Tom Mashberg writing for The New York Times on July 1 reports in "No Quick Answers in Fights Over Art" that quick resolutions over allegedly looted objects are 'rare':
More typical are disputes like one between Turkey and the J. Paul Getty Museum in Los Angeles over a fifth-century bronze bed known as a Lydian kline, which has been an item of contention since 1995.

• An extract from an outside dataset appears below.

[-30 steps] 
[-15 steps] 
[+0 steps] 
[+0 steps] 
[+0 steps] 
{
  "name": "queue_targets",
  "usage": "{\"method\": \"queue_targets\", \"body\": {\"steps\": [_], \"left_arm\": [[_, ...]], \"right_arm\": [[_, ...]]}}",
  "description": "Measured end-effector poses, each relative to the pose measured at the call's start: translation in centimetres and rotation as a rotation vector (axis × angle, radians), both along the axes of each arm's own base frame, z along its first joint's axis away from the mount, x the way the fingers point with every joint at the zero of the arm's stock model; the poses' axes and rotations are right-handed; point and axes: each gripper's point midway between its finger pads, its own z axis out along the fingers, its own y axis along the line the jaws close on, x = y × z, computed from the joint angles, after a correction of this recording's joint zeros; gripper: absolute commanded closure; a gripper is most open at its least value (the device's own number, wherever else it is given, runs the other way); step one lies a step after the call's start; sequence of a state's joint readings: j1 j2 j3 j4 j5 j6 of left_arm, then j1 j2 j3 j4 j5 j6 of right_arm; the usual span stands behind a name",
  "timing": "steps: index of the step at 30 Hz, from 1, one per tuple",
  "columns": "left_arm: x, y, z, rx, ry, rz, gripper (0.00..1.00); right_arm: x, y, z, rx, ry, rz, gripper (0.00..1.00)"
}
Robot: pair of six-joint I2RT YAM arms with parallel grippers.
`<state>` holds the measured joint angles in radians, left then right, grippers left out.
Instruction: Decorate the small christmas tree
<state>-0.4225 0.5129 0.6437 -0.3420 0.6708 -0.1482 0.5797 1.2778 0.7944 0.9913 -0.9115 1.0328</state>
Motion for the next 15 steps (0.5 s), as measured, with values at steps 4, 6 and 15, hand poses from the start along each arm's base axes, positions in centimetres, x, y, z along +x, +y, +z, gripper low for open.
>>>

A PowerPoint Presentation available on the Internet and attributed to Brown University's Joukowsky Institute for Archaeology and the Ancient World describes the bed for a Lydian princess: "This bed is a metallurgical masterpiece as it is made in iron, completely covered with leaded tin bronze and with a copper lattice cast-in." The presentation, who's author is not identified, writes:
The Metropolitan Museum of Art repatriated the Lydian Hoard in 1993 back to Turkey. Journalist Sharon Waxman wrote about "Chasing the Lydian Hoard" in Smithsonian Magazine in 2008.Acquired by J. Paul Getty Museum in 1982, this Lydian masterpiece has never been on display. Looted from a tumulus chamber in Lydia in 1979. Identified as the Alahidir tumulus in Turkey, the bed will be reclaimed by the Turkish Authorities, who have visited the bed in the Getty storerooms.